▶ [EXERCISE AIM] Among the entries below, how many lines hold the word "image"? Reply with the number only.
··· SOURCE DATA ···
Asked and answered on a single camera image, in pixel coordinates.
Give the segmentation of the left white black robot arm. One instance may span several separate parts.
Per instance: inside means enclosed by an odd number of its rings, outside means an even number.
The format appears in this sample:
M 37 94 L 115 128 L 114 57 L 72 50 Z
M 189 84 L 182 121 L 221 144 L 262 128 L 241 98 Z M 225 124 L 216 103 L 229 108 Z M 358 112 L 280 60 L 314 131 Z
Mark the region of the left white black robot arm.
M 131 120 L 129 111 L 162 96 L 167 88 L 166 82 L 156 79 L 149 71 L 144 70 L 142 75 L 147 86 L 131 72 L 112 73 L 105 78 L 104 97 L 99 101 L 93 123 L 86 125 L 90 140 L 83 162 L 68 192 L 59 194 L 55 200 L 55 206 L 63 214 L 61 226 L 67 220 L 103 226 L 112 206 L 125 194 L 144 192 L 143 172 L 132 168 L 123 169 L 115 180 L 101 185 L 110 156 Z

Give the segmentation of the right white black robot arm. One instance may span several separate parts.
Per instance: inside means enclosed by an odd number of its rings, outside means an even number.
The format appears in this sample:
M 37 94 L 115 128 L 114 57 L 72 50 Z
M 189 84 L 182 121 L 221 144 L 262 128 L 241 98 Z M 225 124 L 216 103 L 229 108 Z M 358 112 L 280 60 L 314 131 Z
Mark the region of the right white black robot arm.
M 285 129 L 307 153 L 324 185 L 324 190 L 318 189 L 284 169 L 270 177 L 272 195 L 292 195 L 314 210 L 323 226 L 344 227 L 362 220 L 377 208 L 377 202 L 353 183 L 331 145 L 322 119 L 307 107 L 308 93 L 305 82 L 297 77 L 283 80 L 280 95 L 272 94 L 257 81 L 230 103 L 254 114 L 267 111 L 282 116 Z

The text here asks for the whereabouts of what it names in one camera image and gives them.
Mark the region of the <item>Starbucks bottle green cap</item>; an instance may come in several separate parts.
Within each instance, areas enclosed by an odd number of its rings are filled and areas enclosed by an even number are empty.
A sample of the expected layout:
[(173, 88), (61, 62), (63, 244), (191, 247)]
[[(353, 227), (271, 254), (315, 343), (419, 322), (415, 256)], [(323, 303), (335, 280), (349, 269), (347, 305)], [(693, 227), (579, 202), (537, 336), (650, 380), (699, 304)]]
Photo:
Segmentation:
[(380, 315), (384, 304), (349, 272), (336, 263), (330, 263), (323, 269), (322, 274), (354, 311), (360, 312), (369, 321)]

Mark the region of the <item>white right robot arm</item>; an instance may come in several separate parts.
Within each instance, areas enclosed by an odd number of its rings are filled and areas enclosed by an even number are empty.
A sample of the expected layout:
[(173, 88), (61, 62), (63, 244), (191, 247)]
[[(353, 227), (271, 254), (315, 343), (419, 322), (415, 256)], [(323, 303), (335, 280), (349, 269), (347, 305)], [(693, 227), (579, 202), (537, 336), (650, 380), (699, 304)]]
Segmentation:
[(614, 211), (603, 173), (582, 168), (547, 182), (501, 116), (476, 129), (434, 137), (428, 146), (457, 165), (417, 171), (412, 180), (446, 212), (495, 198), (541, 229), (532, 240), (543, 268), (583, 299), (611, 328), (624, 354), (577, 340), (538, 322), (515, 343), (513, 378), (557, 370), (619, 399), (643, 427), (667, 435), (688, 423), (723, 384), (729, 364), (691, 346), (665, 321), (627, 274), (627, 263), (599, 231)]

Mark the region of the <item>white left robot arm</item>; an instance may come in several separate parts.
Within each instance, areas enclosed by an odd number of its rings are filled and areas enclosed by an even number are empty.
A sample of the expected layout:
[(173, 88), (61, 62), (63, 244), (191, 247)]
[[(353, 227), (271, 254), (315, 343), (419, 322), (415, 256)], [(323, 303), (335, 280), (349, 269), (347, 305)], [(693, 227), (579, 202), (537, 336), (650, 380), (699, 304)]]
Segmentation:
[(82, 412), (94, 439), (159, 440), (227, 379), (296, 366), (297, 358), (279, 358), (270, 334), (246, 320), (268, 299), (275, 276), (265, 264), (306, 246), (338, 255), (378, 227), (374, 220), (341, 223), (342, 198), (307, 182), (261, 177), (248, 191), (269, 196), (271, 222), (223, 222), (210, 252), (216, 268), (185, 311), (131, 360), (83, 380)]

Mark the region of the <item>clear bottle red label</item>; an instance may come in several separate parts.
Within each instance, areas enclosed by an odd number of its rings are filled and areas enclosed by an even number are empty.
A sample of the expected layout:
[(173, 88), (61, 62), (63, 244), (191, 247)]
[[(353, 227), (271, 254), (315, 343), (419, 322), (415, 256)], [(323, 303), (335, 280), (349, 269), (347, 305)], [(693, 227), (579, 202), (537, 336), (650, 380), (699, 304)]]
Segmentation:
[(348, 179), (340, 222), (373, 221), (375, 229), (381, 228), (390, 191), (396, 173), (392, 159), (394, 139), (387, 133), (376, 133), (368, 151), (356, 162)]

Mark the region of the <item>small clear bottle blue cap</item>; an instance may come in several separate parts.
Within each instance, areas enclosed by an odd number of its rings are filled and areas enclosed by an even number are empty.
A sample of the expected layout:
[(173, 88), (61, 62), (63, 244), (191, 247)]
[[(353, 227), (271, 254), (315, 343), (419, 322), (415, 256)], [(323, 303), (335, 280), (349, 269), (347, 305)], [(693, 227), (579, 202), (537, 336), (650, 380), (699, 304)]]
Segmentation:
···
▶ [SOLUTION] 2